A little more fire power
Published 1:00 pm Friday, November 4, 2022
- Pictured, with the new truck, from left, are J. Kincade and Assistant Chief Bart Absher of the Hanceville Fire Department; James Fields, a member of the Restitution Fund Oversight Committee; Hanceville Mayor Kenneth Nail; state Sen. Garlan Gudger, who serves on the Restitution Fund Oversight Committee; Rob Werner, a member of the Restitution Fund Oversight Committee; and a Ed Poolos, Deputy Commissioner of the Alabama Department of Conservation and Natural Resources Deputy Commissioner who serves as chairman of the Restitution Fund Oversight Committee.
As is the case with most fire departments, medical calls comprise the vast majority of dispatches that send Hanceville fire fighters into the field.
“I’d say medical calls are in the upper 80 percent range of the call response volume that our fire department handles,” said mayor Kenneth Nail. When things get especially hectic, the high call volume places a premium on both manpower and available equipment. “Hanceville runs a lot of fire and medical calls, and sometimes we can have two or even three of those taking place at one time,” said Nail.
The Alabama Attorney General’s office can’t do much to address a municipal manpower shortage, of course — but thanks to a recent environmental settlement, it can help out with equipment. As part of a lawsuit settlement in the wake of a 2019 Black Warrior River discharge of wastewater from the nearby Tyson Foods plant, the AG’s office apportioned a piece of the settlement payout to aid the city in obtaining a new medical response truck.
“We appreciate the attorney general and the [Restitution Fund Oversight] committee in thinking of Hanceville and our need. What this will do is give us a secondary truck, because we were operating with only a single rescue truck before.”
At last month’s meeting of the Hanceville City Council, assistant fire chief Bart Absher noted it’s been a busy year for the city’s fire department. Through the first nine months of 2022, the department had responded to 1,124 calls (including close to 100 calls through the first two weeks of October). Because of the department’s first-response role in the community, the majority of calls the department handles are medical in nature.
The new crew cab pickup truck is expected to help reduce the department’s response times, especially during active periods when it fields multiple emergency calls at once. The new vehicle comes at an opportune time: Hanceville’s fire department is currently in the process of stepping up a number of its responders’ medical qualifications, which will allow credentialed fire fighters to administer IV drips and take other first-response steps after arriving at the scene of an emergency.
“The paperwork for that process is supposed to be sent to the state this week,” said Nail, “and as soon as we get that inspection — hopefully very quickly, within the next two or three weeks — we’ll be able to begin taking those measures, when they’re necessary, when our fire fighters are first in responding to medical emergency calls.”

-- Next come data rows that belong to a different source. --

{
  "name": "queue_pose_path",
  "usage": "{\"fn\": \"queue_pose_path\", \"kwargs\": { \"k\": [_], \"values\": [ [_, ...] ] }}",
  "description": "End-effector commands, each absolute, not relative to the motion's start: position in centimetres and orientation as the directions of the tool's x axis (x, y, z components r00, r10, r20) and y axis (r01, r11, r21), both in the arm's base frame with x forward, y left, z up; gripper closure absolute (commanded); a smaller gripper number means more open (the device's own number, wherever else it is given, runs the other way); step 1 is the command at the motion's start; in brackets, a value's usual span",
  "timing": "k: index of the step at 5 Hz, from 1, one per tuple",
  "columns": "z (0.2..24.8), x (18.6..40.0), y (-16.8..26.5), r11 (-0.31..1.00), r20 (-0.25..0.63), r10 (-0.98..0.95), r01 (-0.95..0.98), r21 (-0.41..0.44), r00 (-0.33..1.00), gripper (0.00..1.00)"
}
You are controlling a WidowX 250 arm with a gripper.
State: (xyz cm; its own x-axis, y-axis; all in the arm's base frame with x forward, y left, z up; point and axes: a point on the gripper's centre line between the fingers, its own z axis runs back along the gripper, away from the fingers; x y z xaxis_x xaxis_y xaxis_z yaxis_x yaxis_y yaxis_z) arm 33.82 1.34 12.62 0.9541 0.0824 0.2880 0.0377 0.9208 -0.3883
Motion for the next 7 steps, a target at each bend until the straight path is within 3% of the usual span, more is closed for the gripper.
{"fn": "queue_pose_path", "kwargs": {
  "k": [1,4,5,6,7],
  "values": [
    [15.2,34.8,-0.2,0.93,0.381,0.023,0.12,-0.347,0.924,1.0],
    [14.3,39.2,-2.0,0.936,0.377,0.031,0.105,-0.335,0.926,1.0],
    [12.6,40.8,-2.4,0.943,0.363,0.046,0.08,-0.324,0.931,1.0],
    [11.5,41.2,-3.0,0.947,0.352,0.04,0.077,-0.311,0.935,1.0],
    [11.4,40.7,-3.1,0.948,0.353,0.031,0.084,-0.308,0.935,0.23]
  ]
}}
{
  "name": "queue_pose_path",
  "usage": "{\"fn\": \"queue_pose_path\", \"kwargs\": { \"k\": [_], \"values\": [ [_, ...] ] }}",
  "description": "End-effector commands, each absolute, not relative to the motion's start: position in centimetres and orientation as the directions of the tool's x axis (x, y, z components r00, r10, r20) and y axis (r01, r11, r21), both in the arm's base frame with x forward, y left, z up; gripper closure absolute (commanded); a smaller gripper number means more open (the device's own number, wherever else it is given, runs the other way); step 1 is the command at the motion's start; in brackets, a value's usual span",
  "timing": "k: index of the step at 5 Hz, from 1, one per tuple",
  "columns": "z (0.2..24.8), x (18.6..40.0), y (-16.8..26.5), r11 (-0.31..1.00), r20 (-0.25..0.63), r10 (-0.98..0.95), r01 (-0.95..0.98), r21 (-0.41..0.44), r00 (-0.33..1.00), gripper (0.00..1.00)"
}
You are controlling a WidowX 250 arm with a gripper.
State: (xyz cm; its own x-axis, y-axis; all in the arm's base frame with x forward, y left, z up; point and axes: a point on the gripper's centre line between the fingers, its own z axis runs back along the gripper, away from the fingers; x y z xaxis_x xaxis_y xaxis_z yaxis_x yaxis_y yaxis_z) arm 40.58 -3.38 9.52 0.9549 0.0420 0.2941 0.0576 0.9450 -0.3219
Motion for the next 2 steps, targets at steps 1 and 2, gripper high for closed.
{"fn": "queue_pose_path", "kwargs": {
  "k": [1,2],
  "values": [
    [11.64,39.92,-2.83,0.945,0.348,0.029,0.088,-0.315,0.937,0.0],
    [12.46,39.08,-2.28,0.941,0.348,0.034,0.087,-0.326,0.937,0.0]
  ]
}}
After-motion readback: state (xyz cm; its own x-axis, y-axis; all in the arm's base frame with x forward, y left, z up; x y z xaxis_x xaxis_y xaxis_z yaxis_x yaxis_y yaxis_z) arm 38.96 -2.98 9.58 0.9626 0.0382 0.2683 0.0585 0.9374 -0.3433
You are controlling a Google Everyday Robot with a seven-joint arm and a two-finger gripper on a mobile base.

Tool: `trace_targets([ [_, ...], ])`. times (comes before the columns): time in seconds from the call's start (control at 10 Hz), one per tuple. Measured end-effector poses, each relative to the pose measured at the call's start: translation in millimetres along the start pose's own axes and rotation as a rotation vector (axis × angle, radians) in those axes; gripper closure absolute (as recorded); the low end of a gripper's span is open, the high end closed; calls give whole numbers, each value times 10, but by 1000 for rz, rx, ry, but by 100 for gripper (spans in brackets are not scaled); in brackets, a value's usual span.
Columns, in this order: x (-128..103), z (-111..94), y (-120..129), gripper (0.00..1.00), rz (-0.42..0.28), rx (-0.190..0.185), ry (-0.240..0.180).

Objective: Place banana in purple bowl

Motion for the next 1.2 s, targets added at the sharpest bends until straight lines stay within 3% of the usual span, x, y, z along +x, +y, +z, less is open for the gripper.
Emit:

The illegal 2019 wastewater discharge that led to the lawsuit and subsequent settlement payout killed an estimated 175,000 fish and damaged the ecosystem of the Black Warrior River, Attorney General Steve Marshall said in a press release. Following the incident, Marshall sued Tyson Foods on behalf of the State of Alabama for violating the Alabama Water Pollution Control Act and the Environmental Management Act.
Alabama Department of Conservation and Natural Resources Deputy Commissioner Ed Poolos serves as chairman of the resulting Restitution Fund Oversight Committee, which selected the projects that were funded through the settlement. Cullman County native James Fields also serves on the committee. “Hanceville is a city that’s always taken care of its citizens, and this gives them another way to assist people,” said Fields via the release.
Hanceville was among the first three recipients the committee revealed in an announcement of settlement funding earlier this year. “Those projects — in Colony and Garden City in Cullman County and the Forks in the River site near the Walker County town of Sipsey — provide recreational boaters, paddlers and anglers better access to the Mulberry and Sipsey Forks of the Black Warrior River,” the AG’s office said in its announcement.
Alabama Senator Garlan Gudger (R-Cullman) also serves on the Restitution Fund Oversight Committee. “This is what I call ‘Montgomery money,’” he said in the AG’s announcement. “It’s not the taxpayers here who paid for this. It’s a different way for us to fund them. This is a way to draw money into this municipality to help the city deliver a crucial service with the funds provided to us by the attorney general. This is a way we can support and help the citizens right here who were affected by the tragic accident that occurred.”
Nail said he’s grateful that Hanceville, whose extended fire response area encompasses the Tyson facility, was included among the settlement’s earliest beneficiaries.
“We do run a lot of response calls to Tyson for medical and, on occasion, for fire,” said Nail. “I would add that, outside of this incident, Tyson has been good about helping out in our community. They typically fund our annual Kids’ Night Out event, and they just contributed $50,000 toward the new Tucker Park in downtown Hanceville that will hopefully be ready for a grand opening soon.”